15. Совокупность явлений составляет физический мир; совокупность субстанций (и сущностей) — метафизический мир.

16. Восприятие есть призма, преобразующая метафизический мир в мир физический.

17. Материя проявляется в прохождении организованных субстанциональных форм через эту преобразующую призму. Сопротивляемость есть индивидуальная особенность субстанции. Сила есть стремление к организации.

18. Таким образом, индивидуальная субстанция выступает как нечто бесконечно активное, поскольку преобразующая призма заложена в ней самой.

19. Кроме того, являясь вневременной в метафизическом мире, она, тем не менее, развивается, и это развитие, преобразованное призмой внутреннего восприятия, заставляет говорить о текучести внутренних явлений.

20. Метафизический мир находится вне любых категорий времени, пространства, причинности и т. д., и даже вне субстанции.

21. Любая проблема, возникающая в связи с метафизическим миром, неразрешима, так как язык подчинен категориям. Этот мир останется для нас непостижимым, пока язык будет выступать посредником между ним и нами.

22. Метафизический мир не существует, поскольку существование есть категория.

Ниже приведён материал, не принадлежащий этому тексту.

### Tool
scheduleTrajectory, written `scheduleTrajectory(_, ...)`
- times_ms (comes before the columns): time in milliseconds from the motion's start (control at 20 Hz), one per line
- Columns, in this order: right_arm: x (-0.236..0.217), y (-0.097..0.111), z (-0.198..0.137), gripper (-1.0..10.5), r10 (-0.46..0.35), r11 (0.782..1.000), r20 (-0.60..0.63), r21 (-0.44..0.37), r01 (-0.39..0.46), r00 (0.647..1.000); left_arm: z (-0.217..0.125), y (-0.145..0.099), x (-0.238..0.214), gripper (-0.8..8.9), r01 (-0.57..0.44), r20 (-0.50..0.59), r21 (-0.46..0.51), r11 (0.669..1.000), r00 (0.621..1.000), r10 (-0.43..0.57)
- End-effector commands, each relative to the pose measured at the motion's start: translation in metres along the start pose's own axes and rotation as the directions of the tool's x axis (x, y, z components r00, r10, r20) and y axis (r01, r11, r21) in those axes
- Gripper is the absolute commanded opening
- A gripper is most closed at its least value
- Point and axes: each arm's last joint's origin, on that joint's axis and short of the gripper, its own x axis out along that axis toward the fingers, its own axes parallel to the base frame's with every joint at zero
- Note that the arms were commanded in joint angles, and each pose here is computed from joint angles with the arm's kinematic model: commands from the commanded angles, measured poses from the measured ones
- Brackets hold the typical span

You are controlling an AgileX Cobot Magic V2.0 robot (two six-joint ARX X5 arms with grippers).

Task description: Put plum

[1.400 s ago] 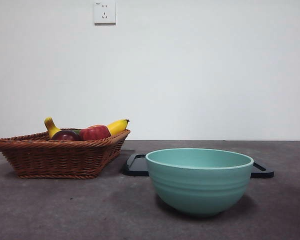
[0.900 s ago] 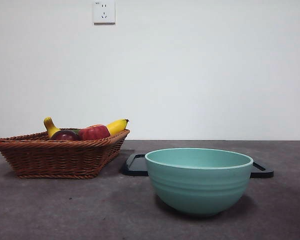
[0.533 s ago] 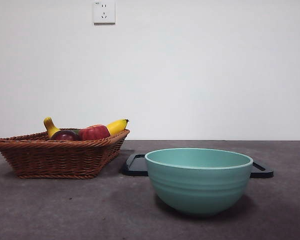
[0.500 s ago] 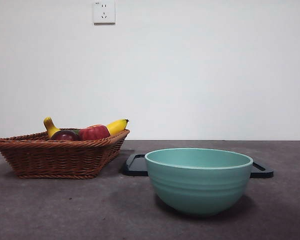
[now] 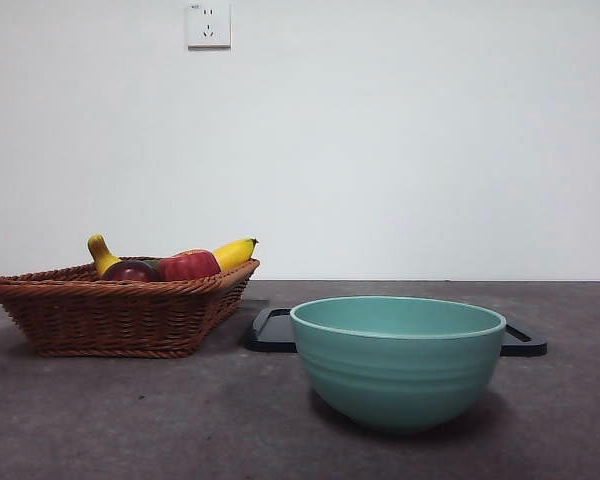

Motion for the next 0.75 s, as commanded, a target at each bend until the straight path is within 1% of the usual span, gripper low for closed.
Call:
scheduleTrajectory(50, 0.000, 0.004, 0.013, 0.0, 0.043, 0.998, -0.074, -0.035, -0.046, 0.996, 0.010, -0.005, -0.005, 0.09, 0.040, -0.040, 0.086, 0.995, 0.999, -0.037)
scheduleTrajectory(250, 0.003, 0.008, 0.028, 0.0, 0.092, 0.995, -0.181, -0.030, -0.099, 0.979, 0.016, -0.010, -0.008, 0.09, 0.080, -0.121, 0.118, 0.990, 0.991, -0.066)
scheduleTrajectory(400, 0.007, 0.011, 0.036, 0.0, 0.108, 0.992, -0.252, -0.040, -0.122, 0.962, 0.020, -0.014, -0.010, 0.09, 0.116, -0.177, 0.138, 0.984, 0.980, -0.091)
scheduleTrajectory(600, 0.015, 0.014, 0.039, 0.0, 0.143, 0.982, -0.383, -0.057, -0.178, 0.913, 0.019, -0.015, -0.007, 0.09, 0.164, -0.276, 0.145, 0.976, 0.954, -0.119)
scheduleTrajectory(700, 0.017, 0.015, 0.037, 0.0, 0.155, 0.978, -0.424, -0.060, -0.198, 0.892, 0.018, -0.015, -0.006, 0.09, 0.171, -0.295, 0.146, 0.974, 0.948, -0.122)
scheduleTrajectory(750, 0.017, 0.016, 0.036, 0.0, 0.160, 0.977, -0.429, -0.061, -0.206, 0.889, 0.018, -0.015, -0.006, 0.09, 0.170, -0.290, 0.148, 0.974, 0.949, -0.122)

23. «Субстанция», выделяющаяся из остального метафизического мира, формируется для применения категорий.

24. Мир субстанций (и сущностей), рассматриваемый через категории, составляет мир явлений.

25. «Субстанция», выделяющаяся из других субстанций, рассматривает метафизический мир в прогрессирующем искажении.

26. Бытие-над-Бытием есть метафизический мир; Бытие-утверждающее-Небытие есть мир выделяющихся субстанций; Бытие-Небытие есть мир явлений.

27. Наука и религии суть ограничения метафизики.

28. История есть неподвижное развитие.

Винсен Тюкден не смог удержаться на уровне этих двадцати восьми пунктов. Весна все в нем перевернула. Он зашлепал по черным лужам эрудиции. Читал он теперь только книжные каталоги, библиографии, справочники. Он бродил по улицам, но улицы были всегда одни и те же. Он принялся писать стихи, например, вот такие:

ГИПСОВАЯ СТАТУЯ

Повисла в небе лилового цвета радуга едва заметная наметила нить историй темных из снов мертвецов оскопленных Разноцветных ракет верченью помешать ничто не должно а большие афиши кино приглашают познать приключенья На радость арлекину иностранки цветами черными украсят вещицу диковинную — коловорот странный продырявивший продавщицу

Он продолжал готовиться к экзамену по (общ)ей (фило)софии и логике.